= Kryburg gauntlet =

Archeological discovery in Switzerland

The Kryburg gauntlet is a medieval iron glove discovered near Switzerland's Kyburg Castle during a 2021-2022 archeological excavation.

== Discovery ==
Demolition work was planned near Kyburg Castle, about 20 miles north of Zurich; the castle was near a medieval town and the planned work threatened any artifacts that might be present on the site. Excavation to preserve any artifacts present was carried out in late 2021 and early 2022. One of the major finds was the gauntlet.

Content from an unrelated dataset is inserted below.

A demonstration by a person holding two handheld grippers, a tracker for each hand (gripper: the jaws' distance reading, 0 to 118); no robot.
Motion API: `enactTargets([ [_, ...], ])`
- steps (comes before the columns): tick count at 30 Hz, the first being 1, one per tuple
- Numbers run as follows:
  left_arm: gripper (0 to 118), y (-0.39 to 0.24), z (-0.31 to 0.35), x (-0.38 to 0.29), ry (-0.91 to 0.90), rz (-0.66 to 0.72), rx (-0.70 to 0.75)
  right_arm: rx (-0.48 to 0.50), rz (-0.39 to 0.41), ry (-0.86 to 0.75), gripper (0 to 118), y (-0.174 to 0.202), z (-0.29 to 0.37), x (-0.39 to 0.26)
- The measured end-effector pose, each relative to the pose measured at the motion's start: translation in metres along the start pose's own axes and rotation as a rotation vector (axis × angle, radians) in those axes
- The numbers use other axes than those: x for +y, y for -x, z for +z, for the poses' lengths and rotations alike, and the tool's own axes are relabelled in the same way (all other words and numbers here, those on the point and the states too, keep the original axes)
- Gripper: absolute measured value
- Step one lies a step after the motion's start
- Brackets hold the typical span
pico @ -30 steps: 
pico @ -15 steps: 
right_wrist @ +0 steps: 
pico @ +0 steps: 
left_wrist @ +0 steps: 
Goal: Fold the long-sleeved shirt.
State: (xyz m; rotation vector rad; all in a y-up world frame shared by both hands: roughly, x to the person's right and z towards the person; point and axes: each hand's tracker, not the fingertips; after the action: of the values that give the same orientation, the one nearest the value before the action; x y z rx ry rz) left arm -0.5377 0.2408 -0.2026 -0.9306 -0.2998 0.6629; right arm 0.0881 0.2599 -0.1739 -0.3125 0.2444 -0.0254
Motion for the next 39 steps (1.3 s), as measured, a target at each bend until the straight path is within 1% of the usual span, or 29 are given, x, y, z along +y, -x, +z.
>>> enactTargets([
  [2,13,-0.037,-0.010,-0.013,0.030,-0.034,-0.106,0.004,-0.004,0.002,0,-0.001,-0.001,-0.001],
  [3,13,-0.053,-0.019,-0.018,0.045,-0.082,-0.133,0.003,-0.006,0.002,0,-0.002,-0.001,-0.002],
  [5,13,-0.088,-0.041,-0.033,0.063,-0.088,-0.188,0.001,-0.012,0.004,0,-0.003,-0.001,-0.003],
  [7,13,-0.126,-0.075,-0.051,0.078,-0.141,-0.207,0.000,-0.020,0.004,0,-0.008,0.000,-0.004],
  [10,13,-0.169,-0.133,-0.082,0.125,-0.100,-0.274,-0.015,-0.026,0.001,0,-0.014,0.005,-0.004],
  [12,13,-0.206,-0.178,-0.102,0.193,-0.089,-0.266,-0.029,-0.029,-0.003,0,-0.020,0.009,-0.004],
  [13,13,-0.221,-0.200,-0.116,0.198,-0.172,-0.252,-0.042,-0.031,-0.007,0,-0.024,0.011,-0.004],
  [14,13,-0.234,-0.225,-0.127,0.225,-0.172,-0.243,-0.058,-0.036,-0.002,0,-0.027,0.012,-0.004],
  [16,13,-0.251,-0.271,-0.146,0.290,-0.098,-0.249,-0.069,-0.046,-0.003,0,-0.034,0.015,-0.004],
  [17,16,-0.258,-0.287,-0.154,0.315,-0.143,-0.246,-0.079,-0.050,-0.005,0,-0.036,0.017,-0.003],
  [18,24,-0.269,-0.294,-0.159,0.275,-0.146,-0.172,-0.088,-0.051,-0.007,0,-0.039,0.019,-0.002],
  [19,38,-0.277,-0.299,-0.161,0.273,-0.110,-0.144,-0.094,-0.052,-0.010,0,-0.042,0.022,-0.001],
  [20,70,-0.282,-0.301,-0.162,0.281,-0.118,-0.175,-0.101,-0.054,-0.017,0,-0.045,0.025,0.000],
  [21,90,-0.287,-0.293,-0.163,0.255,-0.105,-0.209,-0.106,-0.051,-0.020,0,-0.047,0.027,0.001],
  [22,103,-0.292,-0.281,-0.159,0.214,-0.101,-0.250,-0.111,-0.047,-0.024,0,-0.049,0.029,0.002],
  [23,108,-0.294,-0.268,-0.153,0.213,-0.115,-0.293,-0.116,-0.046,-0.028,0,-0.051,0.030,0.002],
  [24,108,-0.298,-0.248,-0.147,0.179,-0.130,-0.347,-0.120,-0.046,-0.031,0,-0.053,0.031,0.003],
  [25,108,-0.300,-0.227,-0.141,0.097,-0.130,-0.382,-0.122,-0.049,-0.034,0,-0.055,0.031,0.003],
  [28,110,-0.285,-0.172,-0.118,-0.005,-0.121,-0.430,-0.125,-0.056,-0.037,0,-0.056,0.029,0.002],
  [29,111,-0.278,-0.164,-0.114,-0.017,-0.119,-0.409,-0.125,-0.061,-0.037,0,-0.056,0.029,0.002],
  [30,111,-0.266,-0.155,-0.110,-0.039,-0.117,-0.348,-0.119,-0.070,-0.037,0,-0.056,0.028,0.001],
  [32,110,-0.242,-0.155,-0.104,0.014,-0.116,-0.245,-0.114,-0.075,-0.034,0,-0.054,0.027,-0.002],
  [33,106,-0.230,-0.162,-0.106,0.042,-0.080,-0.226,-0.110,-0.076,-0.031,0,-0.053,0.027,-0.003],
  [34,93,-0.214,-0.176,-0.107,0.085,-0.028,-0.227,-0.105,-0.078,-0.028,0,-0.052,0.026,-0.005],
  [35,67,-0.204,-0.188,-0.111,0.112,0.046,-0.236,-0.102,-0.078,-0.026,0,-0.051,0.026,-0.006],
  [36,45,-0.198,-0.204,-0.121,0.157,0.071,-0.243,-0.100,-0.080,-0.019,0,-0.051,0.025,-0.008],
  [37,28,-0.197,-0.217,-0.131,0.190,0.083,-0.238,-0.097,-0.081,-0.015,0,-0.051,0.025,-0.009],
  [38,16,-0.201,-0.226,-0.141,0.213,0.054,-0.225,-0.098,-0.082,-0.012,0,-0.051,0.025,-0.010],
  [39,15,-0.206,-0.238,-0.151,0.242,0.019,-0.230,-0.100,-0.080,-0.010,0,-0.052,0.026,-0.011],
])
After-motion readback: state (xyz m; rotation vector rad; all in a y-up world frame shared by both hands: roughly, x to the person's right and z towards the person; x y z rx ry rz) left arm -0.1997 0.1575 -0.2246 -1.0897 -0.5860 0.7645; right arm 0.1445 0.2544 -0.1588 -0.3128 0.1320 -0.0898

A medieval-era weaving cellar and multiple other artifacts, including over 50 iron pieces, were also found during the excavation. The gauntlet was found within the remains of the weaving cellar, leading archeologists to believe a blacksmith was working in the area before a fire destroyed the weaving cellar.

== Description ==
The right hand gauntlet was almost complete. Portions of a left hand gauntlet were also recovered. The gauntlet has four finger-folds. Side rivets allowed the gauntlet to be a flexible glove. It is made of iron and was likely attached to an interior textile or leather glove.

Because the gauntlet shows evidence of creation by a skilled craftsman, and such armor was expensive, the gauntlet probably belonged to a member of the nobility or another person of high status.

== Importance ==
According to Zurich Cantonal Archaeology, most other gauntlets recovered have been from later periods; only five others from this period are known to exist from Swiss excavations, and all are fragmentary.

== Exhibition ==
Kyburg Castle planned a permanent display of a copy of the gauntlet and a reconstruction of what it would have looked like when it was made starting in late March of 2024 and a three-week display of the original starting in September of 2024.